Gerhard Fettweis, Vodafone chair professor, at the Technische Universitat Dresden delivered a talk called The Wireless Roadmap and said that in 10 years time as many as 100 billion cellular devices will be connected by 2020.
That’s based on the cellular standard LTE taking off in 2012, and LTE Advanced in 2015 or so. The professor has already got an LTE Advanced testbed in the heart of Dresden, in cooperation with Qualcomm, Alcatel-Lucent, Infineon and other high tech companies.
He told the audience at the conference today that the 50 billion figure is an estimate by the telecomms companies but that they always underestimate the figures.
Tiny LTE chips will be built into all sorts of devices, ranging from lighting, to airport seats, and for machine to machine communication. And he forecasts that if the sums are right, future generations based on the LTE cellular standard – or 5G – will support 3D multimedia and virtual reality, the speed of the connections will be so great.
He said that in the future the industry will provide 100Gb/sec interconnects that could be used, for example, to connect together different boards in a device, each of those boards using opto interconnects to give fast response times.
He said that by implementing LTE+ in the future, aircraft, for example would be able to provide wireless access points that connect the seats and providing fast inflight entertainment.

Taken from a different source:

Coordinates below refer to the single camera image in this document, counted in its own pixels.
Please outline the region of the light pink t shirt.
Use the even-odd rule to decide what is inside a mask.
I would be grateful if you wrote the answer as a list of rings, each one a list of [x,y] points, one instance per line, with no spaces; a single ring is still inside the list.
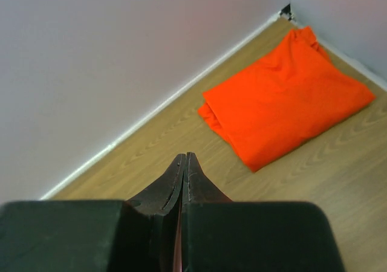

An Airbus A380, for example, currently uses tons of cables for the inflight entertainment systems and that overhead would be very considerably reduced.
He had a warning for the semiconductor industry too. “Today if you want to go into the startup semiconductor business you’re asking for trouble. You have to be able to add 3D graphics, video codec, etc. etc. That’s $500 million development cost to build a chip. We wireless engineers came up with a data rate without asking you guys for the silicon. That slices it up, and changes everything. We’ve lost at least one order of magnitude. Today if you start a system company you either need a ton of money or be a platform provider.”
The university designed a chip called the Tomahawk as a research vehicle for LTE. The chip is 100 square millimetres, uses a 130 nanometre process, and is super low end technology. “Using the 45 nanometre CMOS process we can do it in 10 square millimetres. It rocks the boat of the industry. With LTE we can fit everything in a quarter or maybe even one tenth of a chip,” he claimed.